* Problem statement *
Review the material and extract every line in which the word "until" occurs.

* Input for this task *
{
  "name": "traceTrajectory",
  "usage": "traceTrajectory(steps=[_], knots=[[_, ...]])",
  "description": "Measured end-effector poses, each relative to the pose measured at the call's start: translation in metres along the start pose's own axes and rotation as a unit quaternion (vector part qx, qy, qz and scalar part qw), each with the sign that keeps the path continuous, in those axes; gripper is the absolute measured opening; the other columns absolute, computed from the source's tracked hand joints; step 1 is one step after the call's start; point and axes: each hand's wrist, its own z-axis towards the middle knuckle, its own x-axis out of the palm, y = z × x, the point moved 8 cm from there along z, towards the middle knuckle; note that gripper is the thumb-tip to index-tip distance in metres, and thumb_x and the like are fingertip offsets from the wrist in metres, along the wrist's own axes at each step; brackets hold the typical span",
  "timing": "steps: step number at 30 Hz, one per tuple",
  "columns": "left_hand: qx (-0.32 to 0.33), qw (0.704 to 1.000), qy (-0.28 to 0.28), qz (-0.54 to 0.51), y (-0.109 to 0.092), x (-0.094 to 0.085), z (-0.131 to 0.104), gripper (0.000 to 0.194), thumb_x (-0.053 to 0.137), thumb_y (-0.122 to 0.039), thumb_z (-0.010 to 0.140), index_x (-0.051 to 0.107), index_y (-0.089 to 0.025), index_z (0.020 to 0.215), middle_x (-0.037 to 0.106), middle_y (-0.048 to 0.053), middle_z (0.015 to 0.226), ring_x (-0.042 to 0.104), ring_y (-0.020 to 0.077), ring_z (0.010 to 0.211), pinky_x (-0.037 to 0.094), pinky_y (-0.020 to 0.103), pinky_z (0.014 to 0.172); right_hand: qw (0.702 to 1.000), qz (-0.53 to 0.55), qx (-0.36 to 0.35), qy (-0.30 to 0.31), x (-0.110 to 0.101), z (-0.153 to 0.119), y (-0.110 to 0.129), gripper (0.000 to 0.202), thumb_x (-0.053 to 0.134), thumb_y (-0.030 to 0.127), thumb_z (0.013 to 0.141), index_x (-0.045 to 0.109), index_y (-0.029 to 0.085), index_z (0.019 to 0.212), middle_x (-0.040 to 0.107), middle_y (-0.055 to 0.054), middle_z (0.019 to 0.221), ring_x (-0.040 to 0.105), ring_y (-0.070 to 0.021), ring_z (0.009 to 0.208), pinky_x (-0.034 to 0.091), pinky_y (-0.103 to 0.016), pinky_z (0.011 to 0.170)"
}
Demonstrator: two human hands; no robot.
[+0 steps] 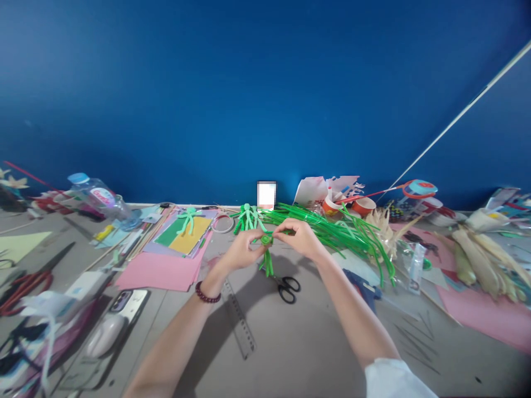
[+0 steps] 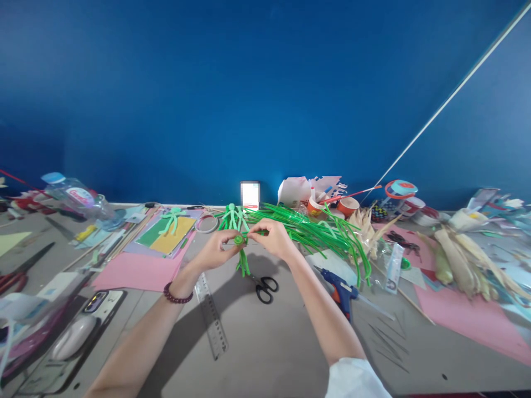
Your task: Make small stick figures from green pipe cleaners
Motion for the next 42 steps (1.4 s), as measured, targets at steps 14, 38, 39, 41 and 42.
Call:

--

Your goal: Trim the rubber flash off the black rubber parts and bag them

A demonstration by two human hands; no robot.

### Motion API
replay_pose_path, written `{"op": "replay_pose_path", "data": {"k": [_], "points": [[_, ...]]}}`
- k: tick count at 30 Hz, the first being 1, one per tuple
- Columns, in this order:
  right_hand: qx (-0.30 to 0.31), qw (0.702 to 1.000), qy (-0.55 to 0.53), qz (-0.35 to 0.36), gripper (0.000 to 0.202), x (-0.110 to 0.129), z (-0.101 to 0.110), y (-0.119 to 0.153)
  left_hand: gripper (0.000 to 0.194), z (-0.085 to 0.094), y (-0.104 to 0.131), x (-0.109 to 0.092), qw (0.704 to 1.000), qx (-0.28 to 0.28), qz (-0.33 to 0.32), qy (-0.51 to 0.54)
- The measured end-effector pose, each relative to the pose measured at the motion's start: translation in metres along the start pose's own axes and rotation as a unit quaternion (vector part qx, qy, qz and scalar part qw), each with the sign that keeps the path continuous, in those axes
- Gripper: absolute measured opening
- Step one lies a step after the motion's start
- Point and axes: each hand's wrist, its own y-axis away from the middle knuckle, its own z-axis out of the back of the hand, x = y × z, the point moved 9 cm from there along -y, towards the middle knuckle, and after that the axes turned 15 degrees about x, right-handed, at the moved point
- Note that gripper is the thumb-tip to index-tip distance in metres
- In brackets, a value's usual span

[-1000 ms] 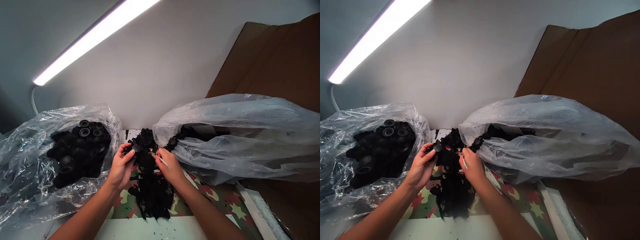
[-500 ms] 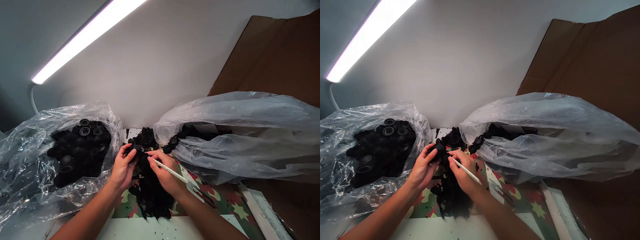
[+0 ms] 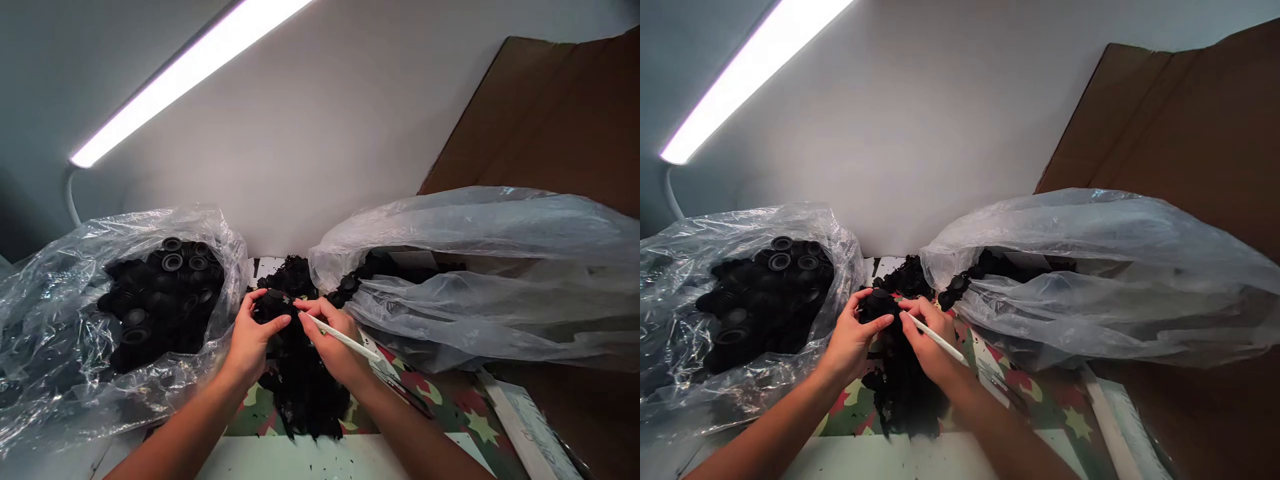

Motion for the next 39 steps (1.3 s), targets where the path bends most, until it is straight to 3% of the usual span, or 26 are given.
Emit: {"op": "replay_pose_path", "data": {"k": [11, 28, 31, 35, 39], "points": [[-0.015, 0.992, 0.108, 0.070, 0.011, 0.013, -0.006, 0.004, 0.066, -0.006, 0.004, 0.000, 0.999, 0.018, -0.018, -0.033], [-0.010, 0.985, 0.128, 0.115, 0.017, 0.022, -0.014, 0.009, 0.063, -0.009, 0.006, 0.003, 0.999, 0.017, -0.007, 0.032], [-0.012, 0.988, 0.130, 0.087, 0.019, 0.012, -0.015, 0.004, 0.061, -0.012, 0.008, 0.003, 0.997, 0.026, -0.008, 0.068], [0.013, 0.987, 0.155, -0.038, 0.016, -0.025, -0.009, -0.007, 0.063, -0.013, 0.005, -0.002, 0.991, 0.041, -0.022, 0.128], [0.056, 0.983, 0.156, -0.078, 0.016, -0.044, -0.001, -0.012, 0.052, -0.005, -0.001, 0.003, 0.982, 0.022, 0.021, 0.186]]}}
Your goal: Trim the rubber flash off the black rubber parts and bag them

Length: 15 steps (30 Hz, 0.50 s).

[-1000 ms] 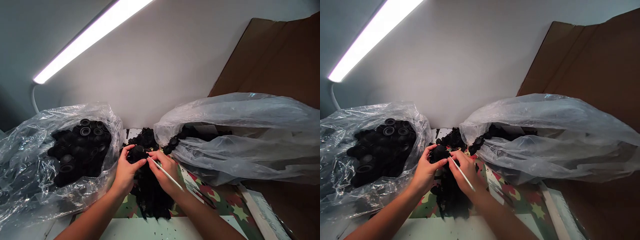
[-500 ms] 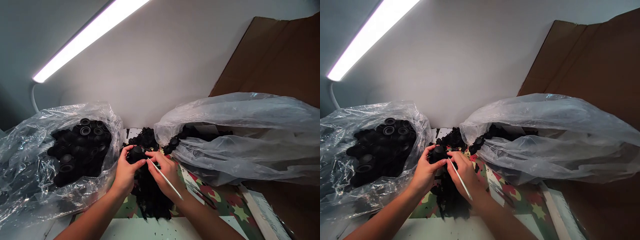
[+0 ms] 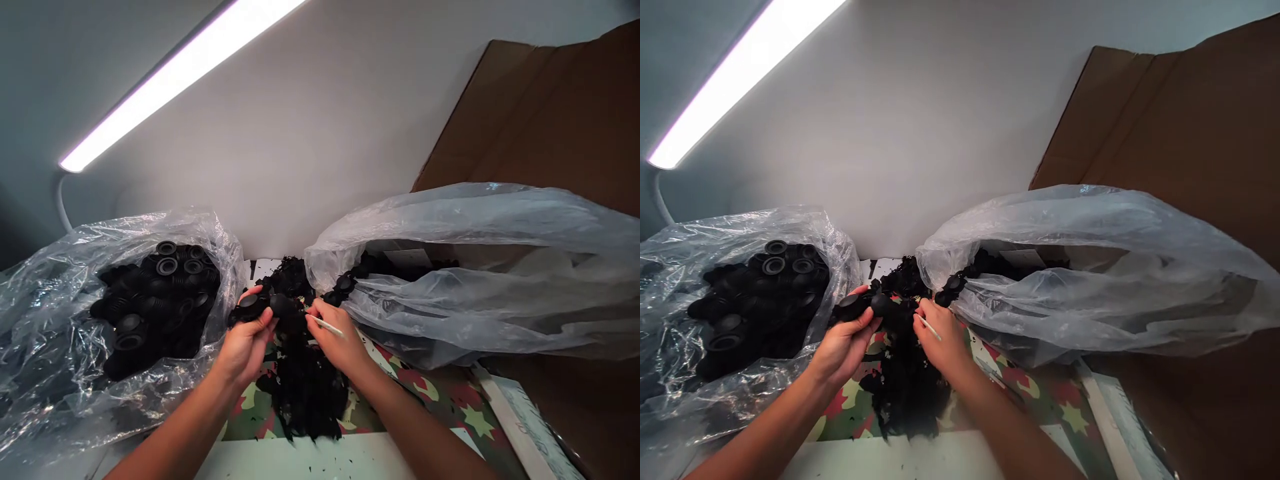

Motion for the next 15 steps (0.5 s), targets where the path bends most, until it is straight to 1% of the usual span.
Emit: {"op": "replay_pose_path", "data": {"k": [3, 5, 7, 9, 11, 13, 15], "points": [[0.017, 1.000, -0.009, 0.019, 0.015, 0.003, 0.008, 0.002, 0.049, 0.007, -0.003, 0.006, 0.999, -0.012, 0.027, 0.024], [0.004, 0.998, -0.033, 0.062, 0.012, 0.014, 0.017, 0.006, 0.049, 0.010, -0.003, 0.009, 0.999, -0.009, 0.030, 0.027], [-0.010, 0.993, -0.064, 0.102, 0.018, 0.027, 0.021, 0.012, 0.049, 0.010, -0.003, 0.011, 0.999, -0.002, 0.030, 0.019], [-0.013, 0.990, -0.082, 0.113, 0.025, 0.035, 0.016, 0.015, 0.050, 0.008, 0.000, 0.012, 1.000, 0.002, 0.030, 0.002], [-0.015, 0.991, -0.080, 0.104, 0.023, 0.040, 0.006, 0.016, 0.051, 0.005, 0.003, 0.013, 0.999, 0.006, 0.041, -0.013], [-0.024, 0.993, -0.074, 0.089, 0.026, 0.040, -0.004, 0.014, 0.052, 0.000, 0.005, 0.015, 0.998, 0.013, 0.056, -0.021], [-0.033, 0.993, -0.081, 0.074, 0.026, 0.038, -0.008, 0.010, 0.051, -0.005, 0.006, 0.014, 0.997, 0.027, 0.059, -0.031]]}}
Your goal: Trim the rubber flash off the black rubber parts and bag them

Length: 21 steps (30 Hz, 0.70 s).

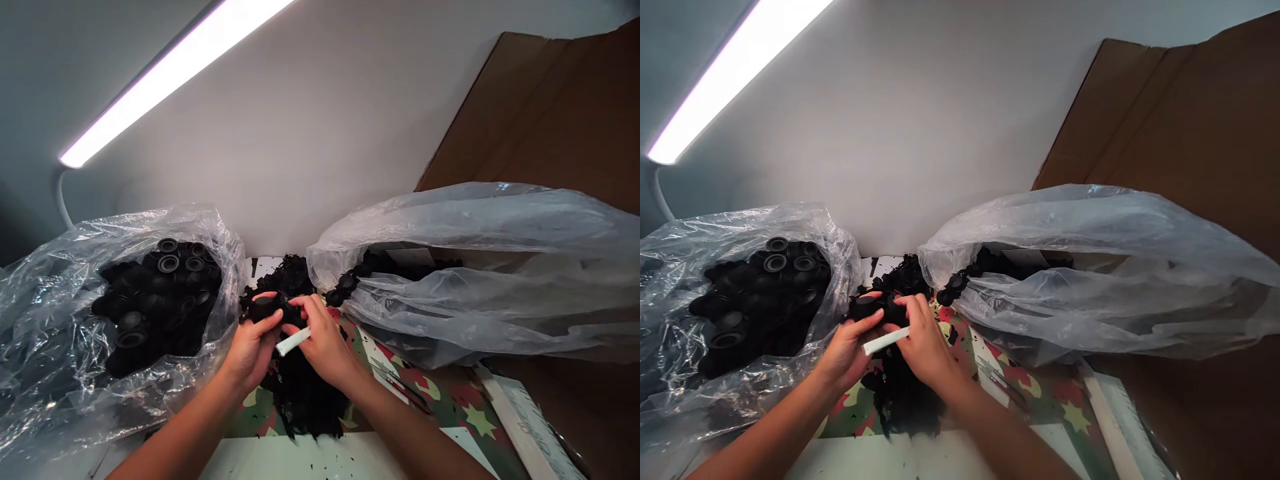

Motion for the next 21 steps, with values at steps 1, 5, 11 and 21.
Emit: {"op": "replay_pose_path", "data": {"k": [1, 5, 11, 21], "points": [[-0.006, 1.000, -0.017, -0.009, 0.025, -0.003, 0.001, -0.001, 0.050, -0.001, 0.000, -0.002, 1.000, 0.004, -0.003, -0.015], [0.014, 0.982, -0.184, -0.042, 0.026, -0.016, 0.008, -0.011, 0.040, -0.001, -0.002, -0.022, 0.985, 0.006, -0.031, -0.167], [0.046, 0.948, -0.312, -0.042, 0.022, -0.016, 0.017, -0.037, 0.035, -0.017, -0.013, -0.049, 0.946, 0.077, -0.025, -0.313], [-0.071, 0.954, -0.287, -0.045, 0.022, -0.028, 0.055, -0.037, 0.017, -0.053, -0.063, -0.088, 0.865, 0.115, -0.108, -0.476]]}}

* Exercise output *
Motion for the next 39 steps (1.3 s), targets where the path bends most, until it is straight to 3% of the usual span, or 26 are given.
Motion for the next 15 steps (0.5 s), targets where the path bends most, until it is straight to 1% of the usual span.

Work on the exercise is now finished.